Ça va mal ! Ces premiers ouvriers, sont les anges pervertis, les démons, qui
– en raison de leur « regard mauvais », c’est-à-dire leur
jalousie de n’être pas considérés comme des dieux supérieurs aux hommes – se révoltent.
Et
c’est ainsi que les derniers ouvriers qui reçoivent le même denier par la bonté
du Maître, c’est-à-dire les hommes qui reçoivent la connaissance de Jésus par la
grâce de Dieu, par le baptême, passent devant les premiers, devant les anges rebelles.
Et ceux-ci sont chassés de la maison du Maître : « Prends ce qui
te revient et va-t’en ! »… vers le néant ! Quand on dit qu’au
jugement dernier, saint Michel combat victorieusement les démons, c’est de cela
dont on parle : le renvoi final des anges rebelles, leur délégué syndical
Lucifer en tête !
Entre
les premiers et les derniers, tout ou partie des ouvriers qui auront été à la
vigne dans la journée, entre neuf heures et trois heures, reçoivent eux
aussi le même denier, car il n’y a pour tous, au ciel et sur la terre, qu’une
seule et unique récompense, celle de la connaissance de Jésus-Christ et de sa
vie éternelle, dispensée par l’Esprit Saint, l’Intendant du Seigneur Dieu,
notre Père.
Qu’en
est-il pour nous ? Il y a deux manières de voir les choses.
Soit nous
sommes au tout début des temps et nous sommes des premiers ouvriers, comme les
anges, puisque nous savons quel est le denier promis : Jésus-Christ.

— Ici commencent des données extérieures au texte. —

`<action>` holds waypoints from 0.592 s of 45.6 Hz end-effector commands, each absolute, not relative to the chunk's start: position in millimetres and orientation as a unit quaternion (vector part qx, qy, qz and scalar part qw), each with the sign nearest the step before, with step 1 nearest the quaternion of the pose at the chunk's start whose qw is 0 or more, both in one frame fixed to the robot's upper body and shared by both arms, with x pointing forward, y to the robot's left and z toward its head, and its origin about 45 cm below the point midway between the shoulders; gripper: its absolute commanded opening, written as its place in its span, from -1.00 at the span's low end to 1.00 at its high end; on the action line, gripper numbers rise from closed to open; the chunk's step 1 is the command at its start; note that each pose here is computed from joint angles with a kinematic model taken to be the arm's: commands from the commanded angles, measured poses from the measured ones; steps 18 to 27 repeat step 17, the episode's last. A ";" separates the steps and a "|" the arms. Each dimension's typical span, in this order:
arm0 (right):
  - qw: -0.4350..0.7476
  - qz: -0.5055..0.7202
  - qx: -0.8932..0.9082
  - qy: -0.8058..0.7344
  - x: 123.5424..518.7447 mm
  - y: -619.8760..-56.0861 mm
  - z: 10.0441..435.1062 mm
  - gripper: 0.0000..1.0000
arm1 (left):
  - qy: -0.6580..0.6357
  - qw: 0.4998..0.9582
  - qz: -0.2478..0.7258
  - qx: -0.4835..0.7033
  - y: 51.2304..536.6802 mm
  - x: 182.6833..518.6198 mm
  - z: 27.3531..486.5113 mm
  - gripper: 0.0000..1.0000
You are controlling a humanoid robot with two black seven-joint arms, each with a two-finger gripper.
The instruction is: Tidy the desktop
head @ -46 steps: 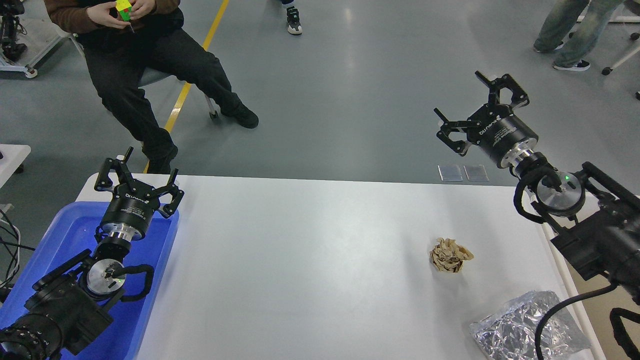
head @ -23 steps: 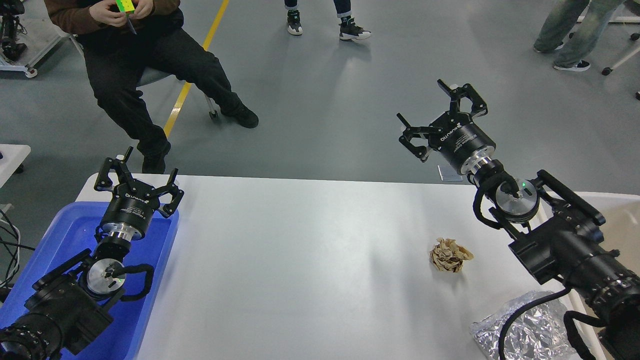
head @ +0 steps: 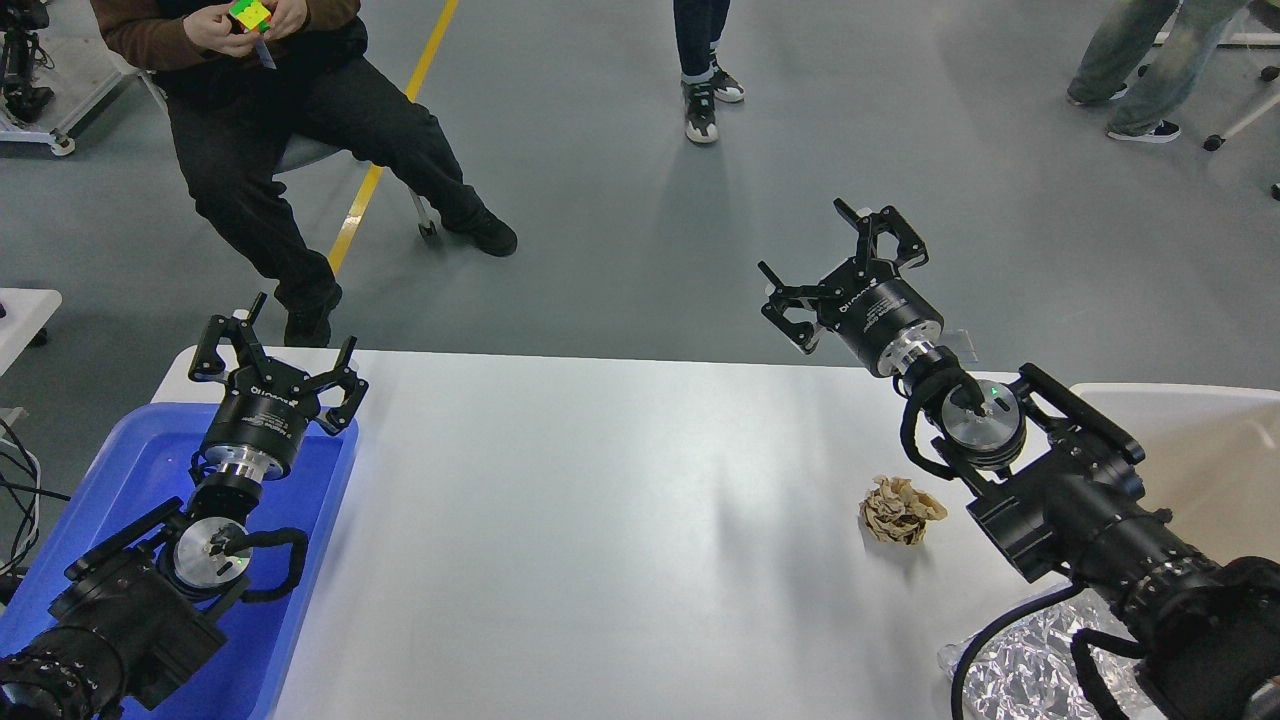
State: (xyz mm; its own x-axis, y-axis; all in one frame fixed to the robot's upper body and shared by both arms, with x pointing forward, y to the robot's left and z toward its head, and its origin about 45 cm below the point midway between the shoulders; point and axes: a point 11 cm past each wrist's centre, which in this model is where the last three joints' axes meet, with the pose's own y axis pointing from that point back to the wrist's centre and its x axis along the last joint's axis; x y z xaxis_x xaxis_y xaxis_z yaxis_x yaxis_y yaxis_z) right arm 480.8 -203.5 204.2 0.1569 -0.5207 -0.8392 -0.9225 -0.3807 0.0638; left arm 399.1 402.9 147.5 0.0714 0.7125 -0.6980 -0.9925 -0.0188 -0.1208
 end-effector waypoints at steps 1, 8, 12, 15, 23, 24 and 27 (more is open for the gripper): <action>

Pour
le labeur de notre vie, nous n’avons pas d’autre récompense à espérer que Lui. Dans
ce cas, gardons-nous de la jalousie : si le Seigneur qui est bon veut
donner une place au ciel à d’autres comme à nous, d’autres qui n’auront pas
souffert comme nous, cela le regarde lui seul.
Soit nous sommes à la fin des
temps, et dans ce cas nous sommes comme les derniers ouvriers : nous
travaillons sans vraiment savoir quel sera notre salaire, mais uniquement sur
la foi que le Maître sera juste avec nous, alors heureux sommes-nous, car nous recevrons
infiniment plus que nous n’osons ou pouvons espérer.